Il s’agit ici d’analyser plusieurs caractéristiques de ces frontières, pour le moins rendues invisibles. Il faut les identifier afin de mieux décrypter les politiques publiques mises en place aux niveaux international et national. Un tel repérage permet de comprendre leurs effets sur les populations, en particulier en termes différenciés de genre. La caractérisation par type de ces frontières aidera également à la compréhension des usages qui peuvent être fait des outils qui supportent la « société de l’information » par des organisations de femmes ou féministes et de leurs éventuels effets politiques.

104 Le terme « frontière » est utilisé pour caractériser toutes lignes de séparation qui cartographient un territoire, et notamment ici la société numérique colonialitaire. Il s’oppose au terme « fracture » qui qualifie davantage une rupture intervenue par accident ou consécutive à un changement non contrôlé. On ne développera pas davantage la critique de cette notion de fracture qui connaît de nombreux développements, comme l’illustrent les travaux de la chercheuse portoricaine Kemly Camacho (Camacho 2005).

1. Des frontières géographiques

En Occident, les technologies de l'information et de la communication sont promues, tolérées, comme un espace, le cyberespace, ouvert, large, horizontal et transnational. Un espace où chacun, homme ou femme, peut s’exprimer, librement, sans aucun obstacle ni entrave (Gurak 1997 : 104). Concernant uniquement le Web, le journaliste français Francis Pisani avance : « Réduit à sa définition la plus simple, le web n’est en effet rien d’autre qu’un outil pour établir des relations [...] entre personnes, entre données ou documents et, le plus souvent, un hybride de tout cela » (Pisani & Piotet 2008 : 35-51). Les questions qui se posent alors sont de savoir pour qui cet outil permet d’établir des relations et de quelles données il s’agit, et les réponses à leur apporter sont loin d’être simples et universelles, voire universalistes. Elles sont complexes et multiples.

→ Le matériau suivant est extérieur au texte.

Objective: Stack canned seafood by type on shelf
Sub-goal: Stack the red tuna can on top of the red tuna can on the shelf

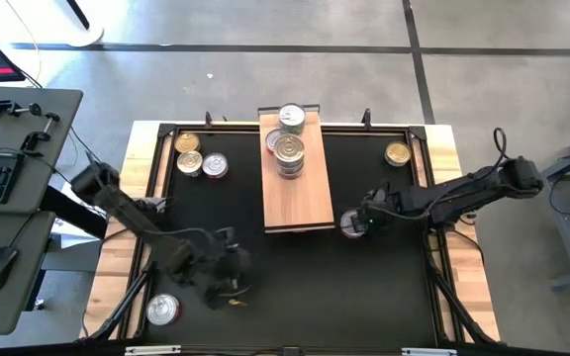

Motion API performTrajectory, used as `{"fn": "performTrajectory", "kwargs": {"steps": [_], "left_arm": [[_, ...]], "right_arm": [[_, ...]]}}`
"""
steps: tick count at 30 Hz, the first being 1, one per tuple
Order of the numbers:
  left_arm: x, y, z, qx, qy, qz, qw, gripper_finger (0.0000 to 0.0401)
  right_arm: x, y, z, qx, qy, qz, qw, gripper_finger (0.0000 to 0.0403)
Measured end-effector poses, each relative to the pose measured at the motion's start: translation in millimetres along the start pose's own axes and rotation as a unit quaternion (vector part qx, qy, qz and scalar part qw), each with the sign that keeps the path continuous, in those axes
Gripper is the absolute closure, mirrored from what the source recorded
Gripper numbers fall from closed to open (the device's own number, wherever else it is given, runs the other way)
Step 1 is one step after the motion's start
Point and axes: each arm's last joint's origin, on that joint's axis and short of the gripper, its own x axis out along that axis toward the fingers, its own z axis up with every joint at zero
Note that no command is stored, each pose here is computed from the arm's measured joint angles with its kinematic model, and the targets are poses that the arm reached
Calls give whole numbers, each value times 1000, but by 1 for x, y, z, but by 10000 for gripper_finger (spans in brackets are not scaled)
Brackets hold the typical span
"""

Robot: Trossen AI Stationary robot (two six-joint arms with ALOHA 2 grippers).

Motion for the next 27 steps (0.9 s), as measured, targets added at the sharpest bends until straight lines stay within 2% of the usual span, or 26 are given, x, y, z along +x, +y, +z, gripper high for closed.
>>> {"fn": "performTrajectory", "kwargs": {"steps": [3,7,12,16,21,27], "left_arm": [[-15,-3,-18,-26,-38,2,999,401],[-24,-7,-34,-87,-67,-14,994,401],[-16,-16,-45,-123,-73,-9,990,401],[-1,-19,-50,-160,-77,19,984,401],[10,-19,-48,-196,-88,37,976,401],[0,-9,-35,-188,-125,50,973,401]], "right_arm": [[-7,9,-8,6,-16,15,1000,403],[-38,37,-11,-7,-74,56,996,403],[-88,75,-16,-25,-150,143,978,403],[-120,90,-20,-27,-175,180,967,403],[-125,97,-23,-49,-177,145,972,403],[-99,111,-30,-53,-144,109,982,403]]}}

Dans les pays dits du « Sud », c’est-à-dire partout ailleurs qu’en Occident, et en particulier en Afrique, les organisations internationales se concentrent sur la « fracture numérique », et, pour certaines sur la « fracture numérique de genre » qui a plus ou moins été discutée au cours du Sommet mondial de la société de l’information en 2003 et 2005 (Conférence préparatoire régionale africaine, Caucus sur le genre 2003).

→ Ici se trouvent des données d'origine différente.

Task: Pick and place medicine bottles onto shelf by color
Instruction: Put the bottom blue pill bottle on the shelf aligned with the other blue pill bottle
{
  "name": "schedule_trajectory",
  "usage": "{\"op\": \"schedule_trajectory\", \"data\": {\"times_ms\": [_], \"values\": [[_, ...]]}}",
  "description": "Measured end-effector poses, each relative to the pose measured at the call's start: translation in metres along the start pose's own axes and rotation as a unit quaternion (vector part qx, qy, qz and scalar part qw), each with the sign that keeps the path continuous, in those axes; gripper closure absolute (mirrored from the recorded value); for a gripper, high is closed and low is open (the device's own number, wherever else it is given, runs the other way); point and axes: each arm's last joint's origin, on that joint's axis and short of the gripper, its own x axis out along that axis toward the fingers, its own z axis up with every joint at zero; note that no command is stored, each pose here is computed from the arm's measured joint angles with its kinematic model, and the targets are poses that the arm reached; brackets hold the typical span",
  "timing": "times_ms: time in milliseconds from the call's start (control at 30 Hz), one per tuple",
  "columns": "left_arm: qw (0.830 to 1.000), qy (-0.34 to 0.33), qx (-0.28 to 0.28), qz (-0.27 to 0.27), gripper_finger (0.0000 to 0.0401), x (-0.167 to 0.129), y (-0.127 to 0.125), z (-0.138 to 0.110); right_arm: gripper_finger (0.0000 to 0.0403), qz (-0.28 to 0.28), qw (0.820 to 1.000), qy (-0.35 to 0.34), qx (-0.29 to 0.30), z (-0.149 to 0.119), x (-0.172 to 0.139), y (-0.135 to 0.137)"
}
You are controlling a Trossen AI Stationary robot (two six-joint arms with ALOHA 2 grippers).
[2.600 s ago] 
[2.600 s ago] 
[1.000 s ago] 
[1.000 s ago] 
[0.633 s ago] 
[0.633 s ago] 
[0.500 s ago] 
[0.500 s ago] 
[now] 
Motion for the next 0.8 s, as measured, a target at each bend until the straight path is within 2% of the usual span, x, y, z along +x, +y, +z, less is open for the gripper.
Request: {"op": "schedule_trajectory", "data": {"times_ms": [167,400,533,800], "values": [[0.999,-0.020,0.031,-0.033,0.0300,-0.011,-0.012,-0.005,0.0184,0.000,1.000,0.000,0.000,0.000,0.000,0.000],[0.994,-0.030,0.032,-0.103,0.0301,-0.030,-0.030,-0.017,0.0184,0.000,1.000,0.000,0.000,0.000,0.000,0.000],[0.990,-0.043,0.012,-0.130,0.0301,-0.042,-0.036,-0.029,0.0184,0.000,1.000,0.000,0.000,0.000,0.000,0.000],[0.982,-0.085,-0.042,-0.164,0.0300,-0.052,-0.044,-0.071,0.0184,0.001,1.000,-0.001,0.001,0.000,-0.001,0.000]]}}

Selon un rapport de l’UIT de 2003, la majorité des indicateurs – le PNB par habitant, la télédensité, l'indice de développement humain, l'alphabétisation, la consommation d'énergie, la mortalité infantile, l'espérance de vie – placent l’Afrique en queue de peloton à l’échelle mondiale. L’organisation internationale ajoute que, bien que représentant 15% de la population mondiale, la part de l’Afrique dans le PNB mondial atteint 1%, mais 17% du nombre de téléphones et seulement 1,5% des utilisateurs de l'Internet. La croissance du taux de connectivité de 40% en 2000 était demeurée plus lente que la moyenne mondiale, estimée entre 43% et 50%, soit deux fois moins que le téléphone mobile. L’UIT explique ce retard par les tarifs élevés, une alphabétisation numérique et littéraire « pauvre », la faiblesse du nombre d’ordinateurs, de serveurs Internet et de cybercafés. Le rapport précise que, en 2000, 50% des utilisateurs se situaient en Afrique du Sud, 16% en Afrique du Nord, ce qui laissait un taux de 34% d’utilisateurs en Afrique sub-saharienne, alors que cette région représente 77% de la population du continent. En 2006, la situation a évolué. La répartition des internautes africains était de 24% en Afrique du Sud, 36% en Afrique du Nord, 41% au sud du Sahara (Chéneau-Loquay 2006 : 197).